Disclaimers: Gravitation still doesn't belong to me.

Notes: Told from Mika's point of view.

I'm sort of surprised I didn't get killed for adding Michael into chapter 14…

Anyone else notice I start a lot of my chapters off with people sighing O.o

I guess it's just a writing flaw of mine…

~*The Bible of Kumagoro—Getting Closer to Your God*~

            I sighed as I sat down in the living room. Tatsuha and his friends were out at dinner, and I'd been stuck eating dinner alone with my father. I'd been hoping they would stay over for dinner, but somehow Tatsuha had ended up owing Aiko money, so they went out without me. It never even occurred to Tatsuha that I might have wanted to go, too, or maybe they just wanted some time to themselves. Either way, dinner hadn't been very pleasant.

            Father didn't like the idea that I was siding with Eiri now, or with Tatsuha either. Originally he'd had Tohma and me on his side in trying to break Shuichi and him up, but now both of us were on their side. Why couldn't he see how much good this was doing him? I was seriously starting to doubt that he cared about our happiness at all. He'd also taken to insulting Tohma over dinner. I don't know what he was trying to achieve there, he used to like Tohma. I suppose he didn't like either one of us anymore.

            "I'm home!" Tatsuha cheered brightly, and I heard the door close behind him. "Hey Mika!" He practically sang, peering inside the doorway and smiling happily. He was always in such a good mood; I envied him for his ability to deal with this sort of thing so easily.
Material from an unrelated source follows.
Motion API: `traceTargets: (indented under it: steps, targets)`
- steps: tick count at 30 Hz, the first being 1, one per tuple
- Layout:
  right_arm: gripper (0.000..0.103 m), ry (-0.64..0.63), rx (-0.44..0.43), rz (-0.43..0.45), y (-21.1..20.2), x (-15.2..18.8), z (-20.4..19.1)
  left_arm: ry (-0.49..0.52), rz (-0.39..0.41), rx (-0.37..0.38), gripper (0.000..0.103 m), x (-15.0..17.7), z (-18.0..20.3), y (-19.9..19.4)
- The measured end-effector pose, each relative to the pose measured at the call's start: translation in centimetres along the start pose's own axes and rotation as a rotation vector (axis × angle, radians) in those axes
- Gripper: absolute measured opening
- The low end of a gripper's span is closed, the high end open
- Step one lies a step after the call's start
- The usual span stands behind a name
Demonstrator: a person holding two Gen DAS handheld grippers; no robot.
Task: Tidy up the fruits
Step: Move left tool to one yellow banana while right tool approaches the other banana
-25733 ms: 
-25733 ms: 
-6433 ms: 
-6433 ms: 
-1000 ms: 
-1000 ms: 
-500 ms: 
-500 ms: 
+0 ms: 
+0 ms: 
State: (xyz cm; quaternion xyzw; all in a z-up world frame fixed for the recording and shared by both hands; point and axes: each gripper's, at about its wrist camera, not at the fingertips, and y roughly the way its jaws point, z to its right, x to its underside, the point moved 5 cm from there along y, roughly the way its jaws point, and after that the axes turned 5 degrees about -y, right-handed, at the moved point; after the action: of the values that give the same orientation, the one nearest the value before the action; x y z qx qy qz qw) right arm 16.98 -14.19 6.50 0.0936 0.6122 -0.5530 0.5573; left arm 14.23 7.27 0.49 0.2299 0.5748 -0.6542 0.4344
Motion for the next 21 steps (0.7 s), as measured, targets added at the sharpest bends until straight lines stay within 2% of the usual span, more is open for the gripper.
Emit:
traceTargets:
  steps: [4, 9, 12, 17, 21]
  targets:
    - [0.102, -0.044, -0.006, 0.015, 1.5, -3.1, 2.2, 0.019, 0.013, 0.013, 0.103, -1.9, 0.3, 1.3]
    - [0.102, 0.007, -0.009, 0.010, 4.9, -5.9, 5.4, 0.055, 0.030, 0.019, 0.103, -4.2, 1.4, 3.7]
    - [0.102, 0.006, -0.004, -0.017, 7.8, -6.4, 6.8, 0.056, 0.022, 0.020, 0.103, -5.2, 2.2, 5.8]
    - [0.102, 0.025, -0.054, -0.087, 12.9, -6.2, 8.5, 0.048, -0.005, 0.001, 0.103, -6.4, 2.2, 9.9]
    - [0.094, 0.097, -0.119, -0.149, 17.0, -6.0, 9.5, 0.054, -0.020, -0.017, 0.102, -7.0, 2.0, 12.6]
He was willing to follow his heart no matter what anyone else told him to do. It was a very admirable trait, and it kept him from having to regret many of his decisions.

            "Welcome back. Your friends go home?" I asked from where I was sitting, not feeling the need to get up and greet him. He nodded and walked over to sit across from me. "So, what's up with Michael-kun? He didn't seem…well. He barely spoke at all." Tatsuha sighed and ran fingers through his hair, tilting his head back to stare at the ceiling.

            "I wish I knew. He normally doesn't talk much." I nodded and Tatsuha tilted his head back down so he could see me. "Do you think there might be something wrong with him? He was really fidgety today. He's not normally like that." I smiled, Tatsuha wasn't as observant as I'd thought. I would have figured with his people skills he would have figured it out by now. I was thinking maybe he just didn't like talking around me, but Tatsuha made it obvious that he didn't talk much to him, either.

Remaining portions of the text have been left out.